PROBLEM –
Would you please copy the part of the material below that opens with the line containing "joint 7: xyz" and closes with the line containing "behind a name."? Copy it exactly, and only it.

================

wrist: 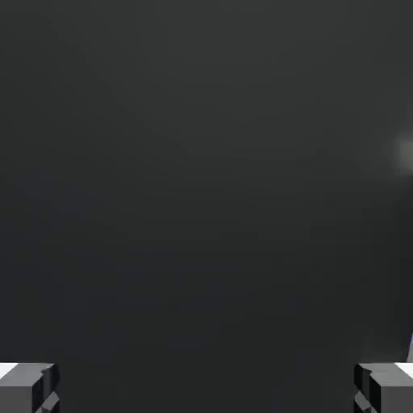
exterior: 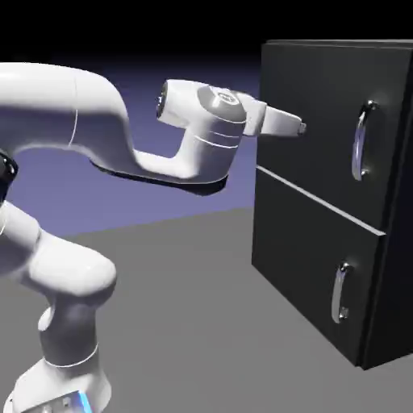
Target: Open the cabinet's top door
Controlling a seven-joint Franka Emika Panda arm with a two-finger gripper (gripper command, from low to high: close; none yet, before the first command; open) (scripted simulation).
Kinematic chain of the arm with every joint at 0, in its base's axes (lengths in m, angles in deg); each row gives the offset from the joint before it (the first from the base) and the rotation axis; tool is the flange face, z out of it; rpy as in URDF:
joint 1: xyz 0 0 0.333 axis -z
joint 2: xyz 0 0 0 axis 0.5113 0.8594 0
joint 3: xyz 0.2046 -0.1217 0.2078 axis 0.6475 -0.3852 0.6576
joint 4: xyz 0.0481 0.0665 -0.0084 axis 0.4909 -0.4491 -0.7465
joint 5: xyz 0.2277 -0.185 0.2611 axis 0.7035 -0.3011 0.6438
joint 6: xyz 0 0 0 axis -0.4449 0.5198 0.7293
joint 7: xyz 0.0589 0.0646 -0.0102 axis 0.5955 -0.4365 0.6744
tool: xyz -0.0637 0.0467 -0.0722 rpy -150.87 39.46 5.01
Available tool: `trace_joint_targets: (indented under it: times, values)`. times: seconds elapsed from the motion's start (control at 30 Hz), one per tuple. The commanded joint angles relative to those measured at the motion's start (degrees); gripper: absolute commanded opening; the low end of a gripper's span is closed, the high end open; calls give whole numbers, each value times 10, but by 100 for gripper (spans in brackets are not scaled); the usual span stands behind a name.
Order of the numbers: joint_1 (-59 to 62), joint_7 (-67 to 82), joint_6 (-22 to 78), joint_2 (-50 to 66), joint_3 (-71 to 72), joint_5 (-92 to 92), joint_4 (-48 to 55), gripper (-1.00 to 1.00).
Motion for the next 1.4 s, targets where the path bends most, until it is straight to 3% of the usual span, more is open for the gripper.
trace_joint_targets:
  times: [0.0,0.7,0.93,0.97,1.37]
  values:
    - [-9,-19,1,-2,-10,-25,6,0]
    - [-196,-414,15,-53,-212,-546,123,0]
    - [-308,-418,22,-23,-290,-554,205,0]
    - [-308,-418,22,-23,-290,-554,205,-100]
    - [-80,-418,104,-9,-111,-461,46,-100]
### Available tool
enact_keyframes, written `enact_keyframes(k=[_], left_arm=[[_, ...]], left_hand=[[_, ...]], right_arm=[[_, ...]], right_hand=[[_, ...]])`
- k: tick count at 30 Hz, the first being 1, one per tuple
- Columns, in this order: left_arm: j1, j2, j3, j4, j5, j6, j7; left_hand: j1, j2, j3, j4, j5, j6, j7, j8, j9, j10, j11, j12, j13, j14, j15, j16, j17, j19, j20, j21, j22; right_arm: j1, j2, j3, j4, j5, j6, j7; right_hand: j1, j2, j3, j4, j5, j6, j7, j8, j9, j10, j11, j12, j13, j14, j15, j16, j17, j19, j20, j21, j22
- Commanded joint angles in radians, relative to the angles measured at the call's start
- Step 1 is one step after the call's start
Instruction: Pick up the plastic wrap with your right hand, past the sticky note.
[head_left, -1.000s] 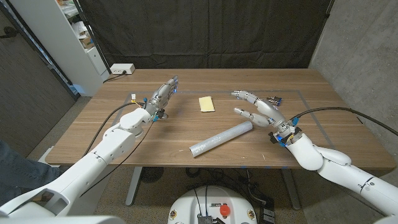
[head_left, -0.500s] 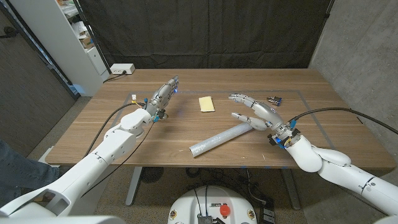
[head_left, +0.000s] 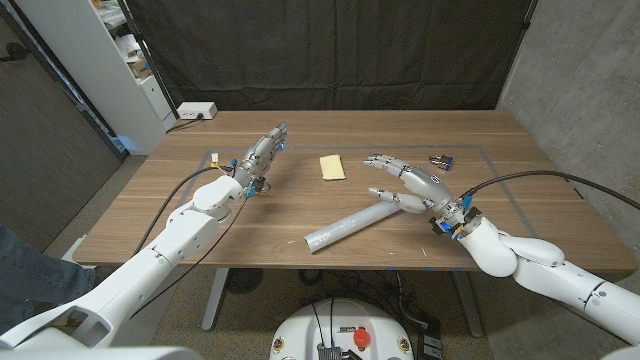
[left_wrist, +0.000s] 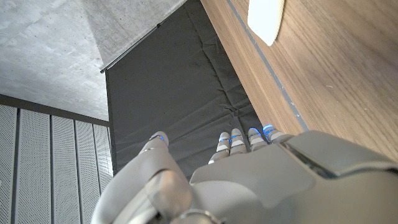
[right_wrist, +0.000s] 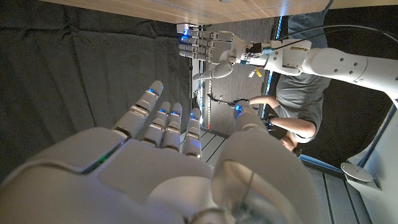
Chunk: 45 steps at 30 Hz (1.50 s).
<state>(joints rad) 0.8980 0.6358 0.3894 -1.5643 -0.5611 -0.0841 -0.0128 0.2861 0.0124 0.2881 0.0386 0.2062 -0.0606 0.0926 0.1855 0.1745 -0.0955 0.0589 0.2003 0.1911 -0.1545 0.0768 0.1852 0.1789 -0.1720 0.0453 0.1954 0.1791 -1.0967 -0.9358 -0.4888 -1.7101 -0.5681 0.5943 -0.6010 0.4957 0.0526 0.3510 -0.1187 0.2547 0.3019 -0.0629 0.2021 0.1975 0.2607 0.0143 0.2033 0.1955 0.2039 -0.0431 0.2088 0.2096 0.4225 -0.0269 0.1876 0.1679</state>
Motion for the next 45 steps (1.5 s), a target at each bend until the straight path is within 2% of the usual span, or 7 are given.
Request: enact_keyframes(k=[1, 24, 30, 45], left_arm=[[-0.001, -0.001, 0.000, 0.011, 0.000, -0.011, -0.008], [0.002, 0.001, -0.007, 0.023, -0.010, -0.020, -0.019], [0.005, -0.002, -0.009, 0.035, -0.015, -0.029, -0.024], [0.011, -0.006, -0.013, 0.045, -0.023, -0.047, -0.033]], left_hand=[[0.001, 0.006, 0.002, -0.006, -0.004, 0.005, -0.001, 0.003, 0.004, -0.003, 0.002, 0.008, 0.002, -0.010, 0.000, 0.002, 0.003, -0.067, 0.006, 0.001, 0.002], [0.000, 0.008, 0.000, -0.008, -0.005, 0.007, -0.001, 0.003, 0.004, -0.004, 0.001, 0.008, 0.002, -0.010, -0.001, 0.002, 0.003, -0.068, 0.006, 0.001, 0.002], [-0.001, 0.009, 0.000, -0.009, -0.005, 0.007, -0.001, 0.003, 0.004, -0.003, 0.002, 0.009, 0.002, -0.010, -0.001, 0.002, 0.003, -0.069, 0.007, 0.001, 0.002], [-0.002, 0.010, -0.001, -0.011, -0.006, 0.006, -0.001, 0.003, 0.004, -0.005, -0.001, 0.008, 0.002, -0.010, -0.001, 0.002, 0.003, -0.071, 0.010, 0.001, 0.002]], right_arm=[[0.011, -0.029, -0.020, -0.036, -0.058, -0.057, -0.008], [0.028, -0.065, -0.051, -0.087, -0.183, -0.158, -0.003], [0.028, -0.078, -0.055, -0.103, -0.190, -0.178, 0.015], [0.035, -0.095, -0.072, -0.148, -0.247, -0.243, 0.067]], right_hand=[[0.010, -0.007, 0.004, -0.008, 0.008, 0.002, -0.007, -0.001, 0.004, 0.005, -0.006, 0.000, 0.002, 0.006, 0.000, 0.003, -0.001, 0.004, 0.000, 0.004, 0.000], [0.018, -0.006, 0.011, -0.015, 0.012, 0.005, -0.014, 0.001, 0.005, 0.007, -0.011, 0.000, 0.002, 0.007, -0.004, 0.002, -0.001, 0.005, -0.001, 0.003, 0.000], [0.020, -0.007, 0.013, -0.017, 0.013, 0.003, -0.015, 0.001, 0.005, 0.004, -0.017, -0.001, 0.003, 0.006, -0.005, 0.001, -0.001, 0.005, -0.001, 0.002, 0.000], [0.031, -0.011, 0.019, -0.026, 0.016, -0.018, -0.019, -0.006, 0.005, -0.008, -0.010, -0.006, 0.003, 0.005, 0.000, -0.001, -0.002, 0.003, 0.005, 0.001, 0.000]])
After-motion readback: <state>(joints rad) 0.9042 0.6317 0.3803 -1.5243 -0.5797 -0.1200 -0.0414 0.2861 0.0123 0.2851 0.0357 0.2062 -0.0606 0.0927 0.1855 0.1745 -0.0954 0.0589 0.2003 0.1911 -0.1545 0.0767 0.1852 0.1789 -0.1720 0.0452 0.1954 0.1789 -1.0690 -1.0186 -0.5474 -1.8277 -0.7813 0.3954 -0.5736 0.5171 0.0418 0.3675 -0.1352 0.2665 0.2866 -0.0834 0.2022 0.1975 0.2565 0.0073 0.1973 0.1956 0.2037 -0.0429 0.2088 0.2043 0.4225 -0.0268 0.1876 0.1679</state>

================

EXERCISE SOLUTION –
joint 7: xyz 0.0589 0.0646 -0.0102 axis 0.5955 -0.4365 0.6744
tool: xyz -0.0637 0.0467 -0.0722 rpy -150.87 39.46 5.01
Available tool: `trace_joint_targets: (indented under it: times, values)`. times: seconds elapsed from the motion's start (control at 30 Hz), one per tuple. The commanded joint angles relative to those measured at the motion's start (degrees); gripper: absolute commanded opening; the low end of a gripper's span is closed, the high end open; calls give whole numbers, each value times 10, but by 100 for gripper (spans in brackets are not scaled); the usual span stands behind a name.

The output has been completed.